This fight is real you guys. On the way home from dropping my girls at school one recent lovely morning, I was overwhelmed with the urge to go take a trip to our local McDonald’s. I found myself fantasizing over of an order (or two) of their greasy, salty hash browns. Throw in an Egg McMuffin, some Cinni-melts, an OJ, and color me happy.
Lord have mercy.
I pictured myself all alone enjoying these tasty goodies…Then I thought about how I would feel if I went ahead with this plan…the way it would start my day out on the wrong foot, how I would most likely feel bloated and gross and guilty and how hard it would be to then make it to exercise, because HEY, the day would be “ruined” Forget exercise! Keep eating! All. Day. Long.
I recently read about using this strategy in a book called Influencer. One of the ways we can avoid making bad choices is to picture how we will feel if we make the bad choice versus how we will feel if we make the better choice. Like really “go there”—imagine how it would feel to wake up and fit into your clothes, being able to button them loosely around your waist, free of guilt...how it would feel to wake up with energy and joy and a sense that you made choices that were life-giving. It’s not rocket science, but it works.
I resisted the Siren’s song of McDonald’s fast food. But before you give me too much credit, I have to tell you that Jesus used a phone call to rescue me. Seriously. Because the phone rang, and I decided to answer it, I was busy talking to a friend and was able to make it home rather than to the Drive-Thru. I am not really sure which choice I would have made had the phone not buzzed. I would like to say I would have made the best choice either way. But I’m not so sure.
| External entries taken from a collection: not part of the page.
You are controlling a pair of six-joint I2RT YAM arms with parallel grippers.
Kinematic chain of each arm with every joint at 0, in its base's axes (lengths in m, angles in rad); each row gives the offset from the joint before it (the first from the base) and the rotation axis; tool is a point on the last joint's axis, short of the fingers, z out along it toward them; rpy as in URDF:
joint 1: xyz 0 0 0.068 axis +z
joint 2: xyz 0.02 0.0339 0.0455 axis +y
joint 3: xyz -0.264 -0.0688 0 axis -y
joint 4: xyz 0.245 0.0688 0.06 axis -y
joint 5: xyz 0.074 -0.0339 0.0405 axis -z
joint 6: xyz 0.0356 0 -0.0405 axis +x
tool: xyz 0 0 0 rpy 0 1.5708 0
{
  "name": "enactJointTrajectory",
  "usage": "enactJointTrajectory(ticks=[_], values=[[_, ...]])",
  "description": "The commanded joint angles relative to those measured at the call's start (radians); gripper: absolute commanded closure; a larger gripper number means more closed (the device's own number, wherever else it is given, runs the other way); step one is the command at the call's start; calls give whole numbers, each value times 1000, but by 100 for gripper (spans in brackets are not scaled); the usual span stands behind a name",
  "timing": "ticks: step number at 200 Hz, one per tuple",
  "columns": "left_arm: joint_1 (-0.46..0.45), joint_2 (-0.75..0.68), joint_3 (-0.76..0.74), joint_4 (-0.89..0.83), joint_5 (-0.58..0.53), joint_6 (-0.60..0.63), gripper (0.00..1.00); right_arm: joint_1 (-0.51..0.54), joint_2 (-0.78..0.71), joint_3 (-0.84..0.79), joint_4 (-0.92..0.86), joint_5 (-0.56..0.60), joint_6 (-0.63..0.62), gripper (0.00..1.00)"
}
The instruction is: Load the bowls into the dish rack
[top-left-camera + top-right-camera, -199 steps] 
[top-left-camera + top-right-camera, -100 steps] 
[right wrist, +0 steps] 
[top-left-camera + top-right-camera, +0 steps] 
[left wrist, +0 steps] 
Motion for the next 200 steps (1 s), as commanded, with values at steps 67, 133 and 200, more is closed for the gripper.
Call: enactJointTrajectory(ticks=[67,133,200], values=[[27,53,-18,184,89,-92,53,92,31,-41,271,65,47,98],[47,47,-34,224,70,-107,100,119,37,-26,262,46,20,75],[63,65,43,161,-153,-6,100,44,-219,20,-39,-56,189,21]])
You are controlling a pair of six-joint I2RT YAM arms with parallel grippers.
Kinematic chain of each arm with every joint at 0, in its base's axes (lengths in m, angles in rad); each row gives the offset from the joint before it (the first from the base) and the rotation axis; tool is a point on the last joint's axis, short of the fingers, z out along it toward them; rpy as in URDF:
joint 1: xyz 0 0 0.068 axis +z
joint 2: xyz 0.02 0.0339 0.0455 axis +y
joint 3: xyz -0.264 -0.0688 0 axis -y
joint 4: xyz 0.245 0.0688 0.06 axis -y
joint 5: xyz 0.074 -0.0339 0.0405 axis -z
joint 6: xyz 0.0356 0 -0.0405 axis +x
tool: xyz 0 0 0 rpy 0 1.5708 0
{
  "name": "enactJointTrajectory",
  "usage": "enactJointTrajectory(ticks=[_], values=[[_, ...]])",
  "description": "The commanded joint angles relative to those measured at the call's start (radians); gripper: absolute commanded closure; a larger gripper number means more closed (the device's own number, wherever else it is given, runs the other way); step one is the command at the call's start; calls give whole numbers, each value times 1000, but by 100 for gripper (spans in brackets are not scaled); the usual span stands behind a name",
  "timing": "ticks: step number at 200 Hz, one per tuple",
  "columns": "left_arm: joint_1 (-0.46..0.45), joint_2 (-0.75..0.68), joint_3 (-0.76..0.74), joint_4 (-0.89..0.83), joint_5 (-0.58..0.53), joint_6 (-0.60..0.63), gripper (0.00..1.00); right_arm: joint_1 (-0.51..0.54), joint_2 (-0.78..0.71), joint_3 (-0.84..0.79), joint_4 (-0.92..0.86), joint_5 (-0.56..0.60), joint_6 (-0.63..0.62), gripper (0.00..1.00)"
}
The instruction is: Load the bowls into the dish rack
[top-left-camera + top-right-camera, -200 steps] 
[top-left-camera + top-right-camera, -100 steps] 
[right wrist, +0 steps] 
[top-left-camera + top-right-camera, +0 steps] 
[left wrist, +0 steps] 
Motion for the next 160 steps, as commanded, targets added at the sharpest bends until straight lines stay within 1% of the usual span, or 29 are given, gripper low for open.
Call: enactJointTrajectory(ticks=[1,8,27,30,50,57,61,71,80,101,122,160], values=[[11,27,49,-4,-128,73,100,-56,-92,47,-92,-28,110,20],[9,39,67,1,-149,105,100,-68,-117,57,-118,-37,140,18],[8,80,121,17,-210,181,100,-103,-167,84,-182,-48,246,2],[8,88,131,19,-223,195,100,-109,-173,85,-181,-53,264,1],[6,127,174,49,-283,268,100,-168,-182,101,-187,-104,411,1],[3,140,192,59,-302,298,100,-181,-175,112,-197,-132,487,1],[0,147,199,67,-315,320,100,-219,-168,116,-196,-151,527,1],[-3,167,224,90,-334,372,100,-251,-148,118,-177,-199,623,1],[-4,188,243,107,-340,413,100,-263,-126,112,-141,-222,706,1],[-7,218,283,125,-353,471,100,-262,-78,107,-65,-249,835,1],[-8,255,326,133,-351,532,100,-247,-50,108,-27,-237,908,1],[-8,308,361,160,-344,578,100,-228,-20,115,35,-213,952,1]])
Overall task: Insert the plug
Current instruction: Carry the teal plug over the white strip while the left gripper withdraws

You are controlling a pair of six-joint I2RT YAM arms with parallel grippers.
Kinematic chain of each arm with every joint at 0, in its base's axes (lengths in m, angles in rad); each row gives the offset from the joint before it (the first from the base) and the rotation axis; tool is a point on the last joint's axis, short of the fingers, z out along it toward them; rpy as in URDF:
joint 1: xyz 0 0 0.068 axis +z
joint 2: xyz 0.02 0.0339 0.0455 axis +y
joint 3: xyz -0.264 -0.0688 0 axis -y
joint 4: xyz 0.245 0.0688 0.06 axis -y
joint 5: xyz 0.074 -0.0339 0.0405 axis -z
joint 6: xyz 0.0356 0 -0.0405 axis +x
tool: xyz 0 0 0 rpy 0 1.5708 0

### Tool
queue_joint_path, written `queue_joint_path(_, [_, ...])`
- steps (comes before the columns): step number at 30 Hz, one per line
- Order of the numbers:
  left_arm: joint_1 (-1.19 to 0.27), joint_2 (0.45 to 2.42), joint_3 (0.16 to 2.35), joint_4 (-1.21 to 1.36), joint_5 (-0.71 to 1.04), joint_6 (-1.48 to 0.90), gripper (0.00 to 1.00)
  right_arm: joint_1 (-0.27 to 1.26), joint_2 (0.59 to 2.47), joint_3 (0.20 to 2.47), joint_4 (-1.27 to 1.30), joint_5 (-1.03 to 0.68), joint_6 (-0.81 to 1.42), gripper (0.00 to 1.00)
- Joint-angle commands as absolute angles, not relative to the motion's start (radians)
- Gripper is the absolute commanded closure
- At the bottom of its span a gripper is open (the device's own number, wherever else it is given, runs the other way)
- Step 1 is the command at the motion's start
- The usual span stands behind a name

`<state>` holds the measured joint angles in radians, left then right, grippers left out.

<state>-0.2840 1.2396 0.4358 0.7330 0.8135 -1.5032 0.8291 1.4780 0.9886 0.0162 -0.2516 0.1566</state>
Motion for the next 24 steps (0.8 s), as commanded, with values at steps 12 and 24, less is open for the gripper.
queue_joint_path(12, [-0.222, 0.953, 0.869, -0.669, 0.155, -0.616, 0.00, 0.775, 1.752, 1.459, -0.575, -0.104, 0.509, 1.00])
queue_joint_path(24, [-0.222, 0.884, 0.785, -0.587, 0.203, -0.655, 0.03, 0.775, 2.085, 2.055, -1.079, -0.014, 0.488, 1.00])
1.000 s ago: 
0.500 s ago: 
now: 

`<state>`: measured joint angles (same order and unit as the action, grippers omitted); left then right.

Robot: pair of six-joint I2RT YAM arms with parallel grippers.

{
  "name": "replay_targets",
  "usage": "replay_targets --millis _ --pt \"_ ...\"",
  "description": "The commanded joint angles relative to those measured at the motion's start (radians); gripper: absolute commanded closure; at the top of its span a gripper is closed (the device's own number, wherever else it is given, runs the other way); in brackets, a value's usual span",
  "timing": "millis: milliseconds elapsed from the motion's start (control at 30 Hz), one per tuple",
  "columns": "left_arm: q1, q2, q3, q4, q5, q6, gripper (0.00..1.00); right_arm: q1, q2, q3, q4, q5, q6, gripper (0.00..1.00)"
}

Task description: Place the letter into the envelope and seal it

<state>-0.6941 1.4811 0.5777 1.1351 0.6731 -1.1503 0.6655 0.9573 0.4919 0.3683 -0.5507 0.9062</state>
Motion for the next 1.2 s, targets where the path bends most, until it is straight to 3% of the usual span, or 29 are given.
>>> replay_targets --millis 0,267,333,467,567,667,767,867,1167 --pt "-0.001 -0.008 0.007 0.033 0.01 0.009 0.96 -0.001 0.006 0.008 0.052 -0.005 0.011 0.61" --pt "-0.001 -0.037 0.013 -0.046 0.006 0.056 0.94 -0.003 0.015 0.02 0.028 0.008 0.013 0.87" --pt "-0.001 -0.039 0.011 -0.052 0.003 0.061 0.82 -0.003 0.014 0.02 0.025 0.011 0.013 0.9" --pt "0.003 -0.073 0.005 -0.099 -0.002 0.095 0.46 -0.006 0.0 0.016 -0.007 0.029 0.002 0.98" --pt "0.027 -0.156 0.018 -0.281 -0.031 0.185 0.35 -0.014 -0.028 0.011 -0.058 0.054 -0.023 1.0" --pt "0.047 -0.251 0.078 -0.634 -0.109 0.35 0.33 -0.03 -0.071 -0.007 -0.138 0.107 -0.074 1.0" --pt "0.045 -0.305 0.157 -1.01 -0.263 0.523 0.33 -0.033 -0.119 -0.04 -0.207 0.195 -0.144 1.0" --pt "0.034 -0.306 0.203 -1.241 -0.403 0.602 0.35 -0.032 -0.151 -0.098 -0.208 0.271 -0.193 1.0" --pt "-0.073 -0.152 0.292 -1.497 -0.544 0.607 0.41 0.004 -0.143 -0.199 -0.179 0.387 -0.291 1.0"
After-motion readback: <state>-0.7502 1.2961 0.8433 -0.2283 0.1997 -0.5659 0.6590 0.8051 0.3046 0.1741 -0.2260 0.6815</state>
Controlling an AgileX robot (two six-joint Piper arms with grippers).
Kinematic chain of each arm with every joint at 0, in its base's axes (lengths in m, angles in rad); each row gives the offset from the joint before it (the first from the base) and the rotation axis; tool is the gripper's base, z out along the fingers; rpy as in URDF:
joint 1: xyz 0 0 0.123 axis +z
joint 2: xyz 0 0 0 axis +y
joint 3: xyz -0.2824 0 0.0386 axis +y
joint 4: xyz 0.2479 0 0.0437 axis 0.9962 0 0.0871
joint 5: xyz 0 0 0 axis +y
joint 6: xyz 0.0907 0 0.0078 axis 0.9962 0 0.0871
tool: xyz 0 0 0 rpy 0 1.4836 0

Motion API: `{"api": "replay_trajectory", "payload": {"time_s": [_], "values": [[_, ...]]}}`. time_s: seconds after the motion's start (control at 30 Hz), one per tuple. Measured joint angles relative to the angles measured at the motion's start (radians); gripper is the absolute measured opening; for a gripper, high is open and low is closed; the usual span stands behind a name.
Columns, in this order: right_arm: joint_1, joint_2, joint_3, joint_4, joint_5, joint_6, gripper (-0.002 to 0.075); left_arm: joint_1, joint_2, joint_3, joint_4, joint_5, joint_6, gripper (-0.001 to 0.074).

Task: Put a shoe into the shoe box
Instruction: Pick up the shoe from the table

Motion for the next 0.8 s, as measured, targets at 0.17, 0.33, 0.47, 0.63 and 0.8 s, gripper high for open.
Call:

Jesus knows my struggle. He knows how hard I have to fight for freedom—how I have to consciously choose to walk in it, minute-by-minute, hour-by-hour, choice by choice. And sometimes it feels OVERWHELMING, this fight. So I think He comes and rescues me all the time in these little ways…He does this over and over again. Sometimes I resist the rescue and other times I fall back into His arms as He carries me out of danger.
The Lord is close to all who call on him,
yes, to all who call on him in truth.
He grants the desires of those who fear him;
he hears their cries for help and rescues them.
So this is my latest life strategy—simply crying out for rescue---and looking up, out, around, and even within to see how He will come and continue to set me free.
I know He wants to do the same for you.